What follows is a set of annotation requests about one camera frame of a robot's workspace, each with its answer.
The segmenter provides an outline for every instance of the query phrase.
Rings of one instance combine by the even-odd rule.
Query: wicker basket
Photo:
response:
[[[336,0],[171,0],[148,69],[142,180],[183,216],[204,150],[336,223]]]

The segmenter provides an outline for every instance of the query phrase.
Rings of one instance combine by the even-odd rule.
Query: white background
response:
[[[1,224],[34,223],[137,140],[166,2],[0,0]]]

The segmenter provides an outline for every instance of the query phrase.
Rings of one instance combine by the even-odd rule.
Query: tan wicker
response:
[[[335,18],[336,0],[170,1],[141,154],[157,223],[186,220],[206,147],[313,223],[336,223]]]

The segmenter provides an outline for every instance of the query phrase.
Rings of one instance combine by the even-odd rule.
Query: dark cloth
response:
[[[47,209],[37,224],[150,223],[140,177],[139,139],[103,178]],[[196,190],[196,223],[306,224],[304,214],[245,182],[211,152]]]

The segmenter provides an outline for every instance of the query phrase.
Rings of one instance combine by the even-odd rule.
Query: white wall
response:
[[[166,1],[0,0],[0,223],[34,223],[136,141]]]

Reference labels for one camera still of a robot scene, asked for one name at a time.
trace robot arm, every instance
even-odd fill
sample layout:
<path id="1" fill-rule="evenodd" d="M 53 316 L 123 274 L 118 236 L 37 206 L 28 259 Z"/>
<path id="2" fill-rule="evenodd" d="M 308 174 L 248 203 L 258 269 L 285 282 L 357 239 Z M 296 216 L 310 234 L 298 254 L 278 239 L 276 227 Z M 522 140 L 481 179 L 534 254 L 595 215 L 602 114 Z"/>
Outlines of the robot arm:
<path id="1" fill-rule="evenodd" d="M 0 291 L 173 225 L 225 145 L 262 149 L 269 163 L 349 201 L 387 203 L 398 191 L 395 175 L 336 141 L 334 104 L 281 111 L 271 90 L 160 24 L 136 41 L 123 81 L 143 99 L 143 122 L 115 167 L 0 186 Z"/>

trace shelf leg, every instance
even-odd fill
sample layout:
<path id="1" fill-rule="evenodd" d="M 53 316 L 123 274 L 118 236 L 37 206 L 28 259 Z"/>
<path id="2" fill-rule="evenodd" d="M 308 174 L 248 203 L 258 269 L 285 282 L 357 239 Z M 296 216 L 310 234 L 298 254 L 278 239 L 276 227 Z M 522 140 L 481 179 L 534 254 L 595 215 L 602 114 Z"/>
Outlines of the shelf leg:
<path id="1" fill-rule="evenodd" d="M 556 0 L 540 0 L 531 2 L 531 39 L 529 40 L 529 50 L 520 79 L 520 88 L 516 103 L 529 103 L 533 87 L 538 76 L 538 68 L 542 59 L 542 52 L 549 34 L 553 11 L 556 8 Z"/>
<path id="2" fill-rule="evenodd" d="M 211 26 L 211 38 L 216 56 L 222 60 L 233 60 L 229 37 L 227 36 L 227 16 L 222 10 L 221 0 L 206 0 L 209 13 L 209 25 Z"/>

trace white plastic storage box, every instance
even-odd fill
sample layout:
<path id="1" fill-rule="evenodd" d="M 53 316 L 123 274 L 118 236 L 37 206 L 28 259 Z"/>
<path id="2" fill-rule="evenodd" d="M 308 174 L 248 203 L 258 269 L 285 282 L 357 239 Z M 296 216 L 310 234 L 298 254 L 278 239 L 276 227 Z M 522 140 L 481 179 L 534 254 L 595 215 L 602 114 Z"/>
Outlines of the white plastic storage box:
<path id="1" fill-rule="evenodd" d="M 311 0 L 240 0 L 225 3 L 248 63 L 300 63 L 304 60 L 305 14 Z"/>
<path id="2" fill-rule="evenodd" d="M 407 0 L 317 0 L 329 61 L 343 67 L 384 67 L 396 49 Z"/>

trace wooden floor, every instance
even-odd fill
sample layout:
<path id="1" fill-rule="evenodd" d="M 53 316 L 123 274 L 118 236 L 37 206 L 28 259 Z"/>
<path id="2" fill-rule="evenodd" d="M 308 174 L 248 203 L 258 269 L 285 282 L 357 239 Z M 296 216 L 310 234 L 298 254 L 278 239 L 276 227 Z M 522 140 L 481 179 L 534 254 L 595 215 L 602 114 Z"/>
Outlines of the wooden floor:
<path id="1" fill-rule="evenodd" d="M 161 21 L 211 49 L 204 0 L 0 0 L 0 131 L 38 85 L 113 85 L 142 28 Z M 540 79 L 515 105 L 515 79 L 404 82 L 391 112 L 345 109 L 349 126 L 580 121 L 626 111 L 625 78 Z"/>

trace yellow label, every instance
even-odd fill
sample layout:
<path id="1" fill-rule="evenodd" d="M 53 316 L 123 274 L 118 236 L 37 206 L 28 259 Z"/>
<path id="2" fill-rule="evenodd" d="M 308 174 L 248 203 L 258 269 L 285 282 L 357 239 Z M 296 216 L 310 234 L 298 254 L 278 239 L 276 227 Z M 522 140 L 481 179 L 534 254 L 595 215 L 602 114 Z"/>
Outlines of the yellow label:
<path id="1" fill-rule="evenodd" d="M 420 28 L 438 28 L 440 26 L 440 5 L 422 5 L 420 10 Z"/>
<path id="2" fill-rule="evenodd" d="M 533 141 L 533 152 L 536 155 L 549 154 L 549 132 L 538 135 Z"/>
---
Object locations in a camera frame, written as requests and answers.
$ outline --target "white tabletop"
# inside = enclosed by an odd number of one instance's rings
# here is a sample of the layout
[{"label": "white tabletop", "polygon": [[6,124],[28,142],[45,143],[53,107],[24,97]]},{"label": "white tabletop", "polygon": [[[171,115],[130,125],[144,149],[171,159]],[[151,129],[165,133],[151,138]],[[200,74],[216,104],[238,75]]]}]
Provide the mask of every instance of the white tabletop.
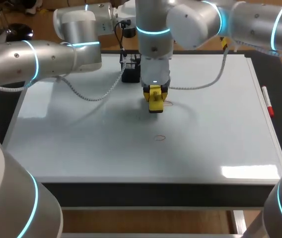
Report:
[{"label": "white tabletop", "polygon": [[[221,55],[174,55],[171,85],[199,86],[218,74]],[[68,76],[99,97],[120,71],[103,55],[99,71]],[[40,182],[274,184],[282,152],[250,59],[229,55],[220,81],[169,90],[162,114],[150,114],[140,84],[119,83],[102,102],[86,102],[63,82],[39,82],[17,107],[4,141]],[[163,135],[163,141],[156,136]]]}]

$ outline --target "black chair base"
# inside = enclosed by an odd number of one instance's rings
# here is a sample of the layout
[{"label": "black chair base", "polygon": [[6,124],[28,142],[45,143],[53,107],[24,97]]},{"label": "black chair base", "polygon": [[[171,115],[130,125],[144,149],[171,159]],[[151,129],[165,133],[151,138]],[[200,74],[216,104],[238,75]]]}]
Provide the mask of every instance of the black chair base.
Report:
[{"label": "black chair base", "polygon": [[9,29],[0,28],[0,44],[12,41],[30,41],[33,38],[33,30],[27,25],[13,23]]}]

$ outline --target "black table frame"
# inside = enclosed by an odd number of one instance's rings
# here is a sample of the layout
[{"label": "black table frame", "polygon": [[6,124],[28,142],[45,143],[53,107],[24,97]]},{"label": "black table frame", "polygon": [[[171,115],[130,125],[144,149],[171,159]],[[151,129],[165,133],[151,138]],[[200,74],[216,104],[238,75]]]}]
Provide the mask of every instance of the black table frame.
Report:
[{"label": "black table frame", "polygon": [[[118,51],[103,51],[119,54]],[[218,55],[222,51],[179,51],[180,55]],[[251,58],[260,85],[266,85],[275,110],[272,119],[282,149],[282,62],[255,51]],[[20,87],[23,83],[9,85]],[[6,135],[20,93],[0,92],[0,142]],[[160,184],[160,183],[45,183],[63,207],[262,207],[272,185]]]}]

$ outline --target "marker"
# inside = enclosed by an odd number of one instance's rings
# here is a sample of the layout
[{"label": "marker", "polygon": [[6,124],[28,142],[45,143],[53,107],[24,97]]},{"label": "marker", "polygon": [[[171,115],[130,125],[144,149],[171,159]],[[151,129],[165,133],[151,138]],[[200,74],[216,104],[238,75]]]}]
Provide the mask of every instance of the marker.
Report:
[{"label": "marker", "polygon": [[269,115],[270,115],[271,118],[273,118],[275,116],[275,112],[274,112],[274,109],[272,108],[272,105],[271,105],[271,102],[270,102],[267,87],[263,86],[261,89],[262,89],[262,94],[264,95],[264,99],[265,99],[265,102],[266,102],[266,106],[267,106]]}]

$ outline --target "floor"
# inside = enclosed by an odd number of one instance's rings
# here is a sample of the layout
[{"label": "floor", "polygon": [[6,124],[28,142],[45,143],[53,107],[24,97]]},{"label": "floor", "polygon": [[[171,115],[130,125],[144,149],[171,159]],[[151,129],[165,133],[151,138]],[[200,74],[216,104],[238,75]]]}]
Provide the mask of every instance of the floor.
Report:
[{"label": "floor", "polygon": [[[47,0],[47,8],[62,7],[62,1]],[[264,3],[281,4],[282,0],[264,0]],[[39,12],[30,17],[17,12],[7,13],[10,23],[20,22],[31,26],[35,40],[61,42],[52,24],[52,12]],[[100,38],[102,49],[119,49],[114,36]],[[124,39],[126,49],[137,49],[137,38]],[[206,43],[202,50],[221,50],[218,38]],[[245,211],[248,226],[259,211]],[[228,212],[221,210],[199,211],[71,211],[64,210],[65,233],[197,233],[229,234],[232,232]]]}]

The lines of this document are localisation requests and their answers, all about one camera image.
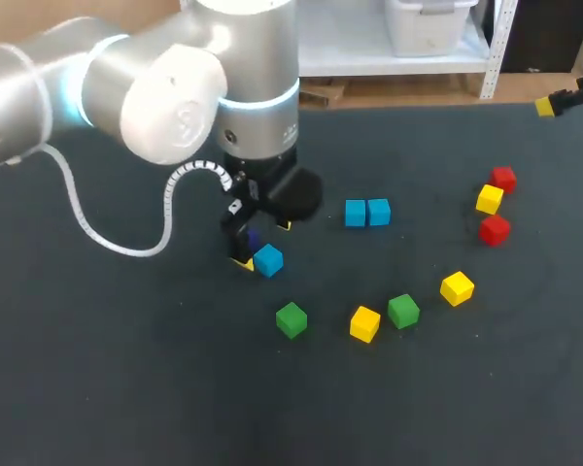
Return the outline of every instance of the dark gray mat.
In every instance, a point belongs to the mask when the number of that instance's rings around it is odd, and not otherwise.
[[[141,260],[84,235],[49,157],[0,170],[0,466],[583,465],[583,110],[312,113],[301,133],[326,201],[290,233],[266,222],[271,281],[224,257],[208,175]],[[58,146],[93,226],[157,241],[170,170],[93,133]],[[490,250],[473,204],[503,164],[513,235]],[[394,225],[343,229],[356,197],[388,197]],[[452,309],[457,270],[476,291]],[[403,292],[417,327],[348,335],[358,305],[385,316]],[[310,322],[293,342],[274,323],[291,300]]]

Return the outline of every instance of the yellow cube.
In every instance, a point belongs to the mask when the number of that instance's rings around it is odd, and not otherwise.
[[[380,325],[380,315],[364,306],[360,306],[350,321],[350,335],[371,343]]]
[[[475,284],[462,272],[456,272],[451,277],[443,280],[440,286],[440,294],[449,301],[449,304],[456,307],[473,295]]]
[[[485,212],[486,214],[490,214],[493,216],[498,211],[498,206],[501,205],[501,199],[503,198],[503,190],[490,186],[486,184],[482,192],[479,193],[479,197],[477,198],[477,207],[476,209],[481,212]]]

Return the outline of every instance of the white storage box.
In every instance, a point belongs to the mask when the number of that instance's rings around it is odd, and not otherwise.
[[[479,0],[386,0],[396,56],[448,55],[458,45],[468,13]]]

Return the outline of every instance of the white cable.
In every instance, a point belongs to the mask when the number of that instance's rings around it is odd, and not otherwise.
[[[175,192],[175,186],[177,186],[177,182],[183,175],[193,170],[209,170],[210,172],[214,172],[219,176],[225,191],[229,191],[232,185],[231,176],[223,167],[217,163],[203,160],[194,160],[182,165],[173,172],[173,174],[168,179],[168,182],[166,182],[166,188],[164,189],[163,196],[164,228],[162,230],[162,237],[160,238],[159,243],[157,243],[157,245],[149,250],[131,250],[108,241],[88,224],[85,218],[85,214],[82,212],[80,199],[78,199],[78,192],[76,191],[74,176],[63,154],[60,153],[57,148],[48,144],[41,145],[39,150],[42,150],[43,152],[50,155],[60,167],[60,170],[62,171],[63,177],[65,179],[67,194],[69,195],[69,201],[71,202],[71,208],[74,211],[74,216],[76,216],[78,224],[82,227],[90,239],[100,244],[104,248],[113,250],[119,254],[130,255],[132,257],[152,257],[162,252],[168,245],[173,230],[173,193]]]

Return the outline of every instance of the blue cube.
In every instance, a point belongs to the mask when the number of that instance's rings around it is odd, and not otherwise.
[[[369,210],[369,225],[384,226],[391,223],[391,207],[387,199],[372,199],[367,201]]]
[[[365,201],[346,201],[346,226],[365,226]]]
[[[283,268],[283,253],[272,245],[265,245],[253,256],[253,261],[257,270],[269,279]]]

## Problem description:
Scan the entries above for lines with "camera" in them, then report how many there are as a plain number.

## Your solution:
4